Outubro, 2020 - Edição 260

À mestra, com carinho

A primeira mestra a gente nunca esquece. A minha foi dona Tereza, cabeça de algodão, que me ensinou a ler e escrever quando eu tinha quatro anos e meio de idade. Contratei-a eu mesma, pois achava que minha mãe não iria aprovar. É que a mestra já dava aulas para o meu irmão mais velho, Vadico. E eu também queria aprender. Assim, peguei a minha inseparável minissombrinha de cabo amarelo e fui à casa da professora. Perguntei se ela poderia me ensinar.

Ela achou muita graça daquela criatura minúscula e, pensando que era fogo de palha, disse sim. Passei no armazém do Zelão, pedi um caderno, um lápis preto e uma borracha macia. Mandei pôr na conta do meu pai, seu Dozinho. Saí de lá soberba com as minhas primeiras armas para enfrentar o mundo, pois seria professora, repetindo o gesto da primeira mestra com nome de santa sabida, agradecendo-a pelo resto da minha vida. É preciso dizer que morávamos em cidade pequena, todos se conheciam, na minha “Macondo”, onde as crianças andavam sozinhas pelas ruas sem perigo, a não ser de encontrar um cachorro solto, sem dono. Daí, vem também o meu sentido de liberdade de vagar pela cidade, de flanar, como dizem os franceses. Assim, preparado o material, iniciei a maior de todas as minhas aventuras: viajar pelo mundo das letras, das palavras escritas em folhas brancas, meu primeiro encantamento, minha primeira epifania. Nunca vi nada mais lindo do que um a maiúsculo em letra cursiva, com aquele rabinho que parecia um escorregador!

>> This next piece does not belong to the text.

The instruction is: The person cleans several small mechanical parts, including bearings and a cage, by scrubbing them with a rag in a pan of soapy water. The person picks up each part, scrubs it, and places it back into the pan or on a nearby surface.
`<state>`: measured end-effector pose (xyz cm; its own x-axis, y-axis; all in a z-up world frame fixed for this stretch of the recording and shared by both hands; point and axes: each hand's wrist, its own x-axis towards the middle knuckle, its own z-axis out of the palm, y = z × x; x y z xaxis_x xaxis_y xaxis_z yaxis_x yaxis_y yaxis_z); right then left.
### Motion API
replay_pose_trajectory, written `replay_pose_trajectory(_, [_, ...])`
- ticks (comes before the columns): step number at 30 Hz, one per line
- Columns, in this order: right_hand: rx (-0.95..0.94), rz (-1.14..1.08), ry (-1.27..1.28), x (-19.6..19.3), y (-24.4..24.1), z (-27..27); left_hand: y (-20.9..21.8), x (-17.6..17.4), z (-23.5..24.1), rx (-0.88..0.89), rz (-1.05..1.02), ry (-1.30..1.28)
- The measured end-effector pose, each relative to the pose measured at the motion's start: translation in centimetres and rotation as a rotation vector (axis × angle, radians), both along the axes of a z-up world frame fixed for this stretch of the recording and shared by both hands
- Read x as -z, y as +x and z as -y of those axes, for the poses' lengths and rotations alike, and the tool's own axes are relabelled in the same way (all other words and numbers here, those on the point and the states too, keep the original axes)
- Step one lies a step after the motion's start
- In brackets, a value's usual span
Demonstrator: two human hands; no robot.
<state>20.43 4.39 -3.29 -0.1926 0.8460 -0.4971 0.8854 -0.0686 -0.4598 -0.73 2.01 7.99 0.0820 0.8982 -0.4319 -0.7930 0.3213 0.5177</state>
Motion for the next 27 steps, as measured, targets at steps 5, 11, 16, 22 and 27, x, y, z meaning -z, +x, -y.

Caprichava no desenho das letras, todas lindas, cada uma um novo desafio, um novo mistério. De tirar o fôlego. Como não se admirar com a magreza do I maiúsculo? Ou com a pança do D barrigudo? Como não se surpreender com o H, que não tinha som na palavra hoje? E por que ontem e amanhã não o tinham? As letras, umas magras, outras gordas, outras retorcidas, umas fáceis, outras difíceis, todas eram maravilhosas para mim. Um deslumbramento. Quem teria inventado coisa tão engenhosa?, eu me perguntava. Não há nada mais belo que a palavra. Palavra que me levou para terras distantes nos livros de histórias, que me fez correr com nostalgia por lugares de sonho em que eu nunca poria os pés...

Mas dona Tereza, um mês depois, fez uma visita à minha mãe. Contou que eu já sabia ler e escrever algumas palavras; busqueio caderno e li para elas. Com a mão na cabeça, aminha mãe, dona Odette, surpresa, encantada e preocupada com mais uma conta a pagar, optou, no entanto, pelo progresso da filha pequena, pois também era fascinada pelos livros, que ela nem tinha. Assim, tive as primeiras lições em casa de uma mestra doce, gentil, ao lado do irmão querido. Como esquecer? Aquele a maiúsculo, como o porquinho-da-Índia do Bandeira, foi o meu primeiro namorado.

Por Vera Lucia Oliveira - da Academia de Letras do Brasil.